Exercise instructions> Copy each line below exactly.
====================
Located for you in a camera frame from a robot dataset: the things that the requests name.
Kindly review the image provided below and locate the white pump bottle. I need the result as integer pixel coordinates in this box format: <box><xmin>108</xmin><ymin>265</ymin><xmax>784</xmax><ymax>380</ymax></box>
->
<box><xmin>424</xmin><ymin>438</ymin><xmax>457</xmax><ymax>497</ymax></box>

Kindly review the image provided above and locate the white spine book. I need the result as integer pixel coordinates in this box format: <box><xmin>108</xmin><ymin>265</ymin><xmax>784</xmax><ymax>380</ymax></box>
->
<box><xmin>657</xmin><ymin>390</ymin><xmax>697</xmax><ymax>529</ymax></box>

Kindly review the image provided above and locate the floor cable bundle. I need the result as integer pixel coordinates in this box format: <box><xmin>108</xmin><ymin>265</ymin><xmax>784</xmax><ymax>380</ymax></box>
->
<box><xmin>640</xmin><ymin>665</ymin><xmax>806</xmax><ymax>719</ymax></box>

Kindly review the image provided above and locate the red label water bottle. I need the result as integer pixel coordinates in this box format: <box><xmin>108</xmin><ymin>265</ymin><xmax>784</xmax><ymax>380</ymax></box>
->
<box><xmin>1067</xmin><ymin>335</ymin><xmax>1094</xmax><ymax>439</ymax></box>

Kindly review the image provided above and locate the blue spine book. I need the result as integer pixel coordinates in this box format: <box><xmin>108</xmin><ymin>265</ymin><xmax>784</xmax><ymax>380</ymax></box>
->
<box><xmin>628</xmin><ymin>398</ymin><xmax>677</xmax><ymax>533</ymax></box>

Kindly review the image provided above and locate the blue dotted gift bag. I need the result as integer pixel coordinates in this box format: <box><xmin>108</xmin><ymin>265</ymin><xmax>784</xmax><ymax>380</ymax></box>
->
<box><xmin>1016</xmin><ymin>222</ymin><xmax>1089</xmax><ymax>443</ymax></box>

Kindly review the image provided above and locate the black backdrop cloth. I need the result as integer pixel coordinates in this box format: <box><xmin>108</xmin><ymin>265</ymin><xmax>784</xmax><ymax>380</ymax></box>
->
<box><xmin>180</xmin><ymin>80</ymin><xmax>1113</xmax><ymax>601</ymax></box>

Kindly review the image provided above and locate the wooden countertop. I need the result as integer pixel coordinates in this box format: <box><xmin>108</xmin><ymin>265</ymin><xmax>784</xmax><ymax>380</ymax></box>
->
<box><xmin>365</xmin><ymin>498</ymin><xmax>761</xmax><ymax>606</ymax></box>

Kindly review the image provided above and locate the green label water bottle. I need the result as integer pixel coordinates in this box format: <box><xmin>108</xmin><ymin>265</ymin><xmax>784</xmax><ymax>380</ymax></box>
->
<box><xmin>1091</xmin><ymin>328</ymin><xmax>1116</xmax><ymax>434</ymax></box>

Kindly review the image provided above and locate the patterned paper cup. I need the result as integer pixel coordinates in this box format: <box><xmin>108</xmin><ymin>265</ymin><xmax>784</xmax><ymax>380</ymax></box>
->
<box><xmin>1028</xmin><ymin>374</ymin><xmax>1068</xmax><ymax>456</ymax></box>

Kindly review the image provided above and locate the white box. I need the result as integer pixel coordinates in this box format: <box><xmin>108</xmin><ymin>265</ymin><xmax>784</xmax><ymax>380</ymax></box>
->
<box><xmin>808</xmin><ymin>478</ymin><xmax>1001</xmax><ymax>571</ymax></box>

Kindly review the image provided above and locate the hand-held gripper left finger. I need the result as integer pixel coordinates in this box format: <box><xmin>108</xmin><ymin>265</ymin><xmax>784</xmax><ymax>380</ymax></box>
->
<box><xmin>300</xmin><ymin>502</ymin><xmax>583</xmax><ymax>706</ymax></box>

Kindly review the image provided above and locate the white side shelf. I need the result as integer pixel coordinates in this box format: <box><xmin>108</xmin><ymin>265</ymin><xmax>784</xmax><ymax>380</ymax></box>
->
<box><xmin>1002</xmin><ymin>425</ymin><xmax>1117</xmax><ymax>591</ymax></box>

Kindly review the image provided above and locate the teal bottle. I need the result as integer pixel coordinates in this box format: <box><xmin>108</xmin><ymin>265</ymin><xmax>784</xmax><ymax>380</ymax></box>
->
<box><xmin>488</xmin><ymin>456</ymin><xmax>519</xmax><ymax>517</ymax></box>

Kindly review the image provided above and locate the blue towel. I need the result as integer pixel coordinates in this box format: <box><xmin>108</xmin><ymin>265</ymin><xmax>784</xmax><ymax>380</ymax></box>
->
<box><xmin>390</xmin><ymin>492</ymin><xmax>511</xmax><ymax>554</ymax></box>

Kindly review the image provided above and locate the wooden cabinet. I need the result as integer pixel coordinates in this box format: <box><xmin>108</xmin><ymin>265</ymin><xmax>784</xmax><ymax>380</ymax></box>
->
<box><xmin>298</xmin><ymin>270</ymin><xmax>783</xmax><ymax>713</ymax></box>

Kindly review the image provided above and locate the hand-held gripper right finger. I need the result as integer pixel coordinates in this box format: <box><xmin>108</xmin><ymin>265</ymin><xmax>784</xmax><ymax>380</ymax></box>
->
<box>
====================
Written answer>
Located for you in a camera frame from a robot dataset: the things that the requests name.
Kindly review the image provided below and locate the white pump bottle. I need the result as integer pixel coordinates in this box format: <box><xmin>108</xmin><ymin>265</ymin><xmax>784</xmax><ymax>380</ymax></box>
->
<box><xmin>424</xmin><ymin>438</ymin><xmax>457</xmax><ymax>497</ymax></box>

Kindly review the image provided above and locate the white spine book. I need the result as integer pixel coordinates in this box format: <box><xmin>108</xmin><ymin>265</ymin><xmax>784</xmax><ymax>380</ymax></box>
->
<box><xmin>657</xmin><ymin>390</ymin><xmax>697</xmax><ymax>529</ymax></box>

Kindly review the image provided above and locate the floor cable bundle. I need the result as integer pixel coordinates in this box format: <box><xmin>108</xmin><ymin>265</ymin><xmax>784</xmax><ymax>380</ymax></box>
->
<box><xmin>640</xmin><ymin>665</ymin><xmax>806</xmax><ymax>719</ymax></box>

Kindly review the image provided above and locate the red label water bottle. I need the result as integer pixel coordinates in this box format: <box><xmin>108</xmin><ymin>265</ymin><xmax>784</xmax><ymax>380</ymax></box>
->
<box><xmin>1067</xmin><ymin>335</ymin><xmax>1094</xmax><ymax>439</ymax></box>

Kindly review the image provided above and locate the blue spine book. I need the result as integer pixel coordinates in this box format: <box><xmin>108</xmin><ymin>265</ymin><xmax>784</xmax><ymax>380</ymax></box>
->
<box><xmin>628</xmin><ymin>398</ymin><xmax>677</xmax><ymax>533</ymax></box>

Kindly review the image provided above and locate the blue dotted gift bag. I need the result as integer pixel coordinates in this box format: <box><xmin>108</xmin><ymin>265</ymin><xmax>784</xmax><ymax>380</ymax></box>
->
<box><xmin>1016</xmin><ymin>222</ymin><xmax>1089</xmax><ymax>443</ymax></box>

Kindly review the image provided above and locate the black backdrop cloth. I need the result as integer pixel coordinates in this box format: <box><xmin>108</xmin><ymin>265</ymin><xmax>784</xmax><ymax>380</ymax></box>
->
<box><xmin>180</xmin><ymin>80</ymin><xmax>1113</xmax><ymax>601</ymax></box>

Kindly review the image provided above and locate the wooden countertop. I need the result as integer pixel coordinates in this box format: <box><xmin>108</xmin><ymin>265</ymin><xmax>784</xmax><ymax>380</ymax></box>
->
<box><xmin>365</xmin><ymin>498</ymin><xmax>761</xmax><ymax>606</ymax></box>

Kindly review the image provided above and locate the green label water bottle. I need the result as integer pixel coordinates in this box format: <box><xmin>108</xmin><ymin>265</ymin><xmax>784</xmax><ymax>380</ymax></box>
->
<box><xmin>1091</xmin><ymin>328</ymin><xmax>1116</xmax><ymax>434</ymax></box>

Kindly review the image provided above and locate the patterned paper cup. I need the result as integer pixel coordinates in this box format: <box><xmin>108</xmin><ymin>265</ymin><xmax>784</xmax><ymax>380</ymax></box>
->
<box><xmin>1028</xmin><ymin>374</ymin><xmax>1068</xmax><ymax>456</ymax></box>

Kindly review the image provided above and locate the white box. I need the result as integer pixel coordinates in this box format: <box><xmin>108</xmin><ymin>265</ymin><xmax>784</xmax><ymax>380</ymax></box>
->
<box><xmin>808</xmin><ymin>478</ymin><xmax>1001</xmax><ymax>571</ymax></box>

Kindly review the image provided above and locate the hand-held gripper left finger. I need the result as integer pixel coordinates in this box format: <box><xmin>108</xmin><ymin>265</ymin><xmax>784</xmax><ymax>380</ymax></box>
->
<box><xmin>300</xmin><ymin>502</ymin><xmax>583</xmax><ymax>706</ymax></box>

Kindly review the image provided above and locate the white side shelf. I need the result as integer pixel coordinates in this box format: <box><xmin>108</xmin><ymin>265</ymin><xmax>784</xmax><ymax>380</ymax></box>
->
<box><xmin>1002</xmin><ymin>425</ymin><xmax>1117</xmax><ymax>591</ymax></box>

Kindly review the image provided above and locate the teal bottle. I need the result as integer pixel coordinates in this box format: <box><xmin>108</xmin><ymin>265</ymin><xmax>784</xmax><ymax>380</ymax></box>
->
<box><xmin>488</xmin><ymin>456</ymin><xmax>519</xmax><ymax>517</ymax></box>

Kindly review the image provided above and locate the blue towel. I need the result as integer pixel coordinates in this box format: <box><xmin>108</xmin><ymin>265</ymin><xmax>784</xmax><ymax>380</ymax></box>
->
<box><xmin>390</xmin><ymin>492</ymin><xmax>511</xmax><ymax>554</ymax></box>

Kindly review the image provided above and locate the wooden cabinet. I need the result as integer pixel coordinates in this box format: <box><xmin>108</xmin><ymin>265</ymin><xmax>784</xmax><ymax>380</ymax></box>
->
<box><xmin>298</xmin><ymin>270</ymin><xmax>783</xmax><ymax>713</ymax></box>

Kindly review the image provided above and locate the hand-held gripper right finger. I need the result as integer pixel coordinates in this box format: <box><xmin>108</xmin><ymin>265</ymin><xmax>784</xmax><ymax>380</ymax></box>
->
<box>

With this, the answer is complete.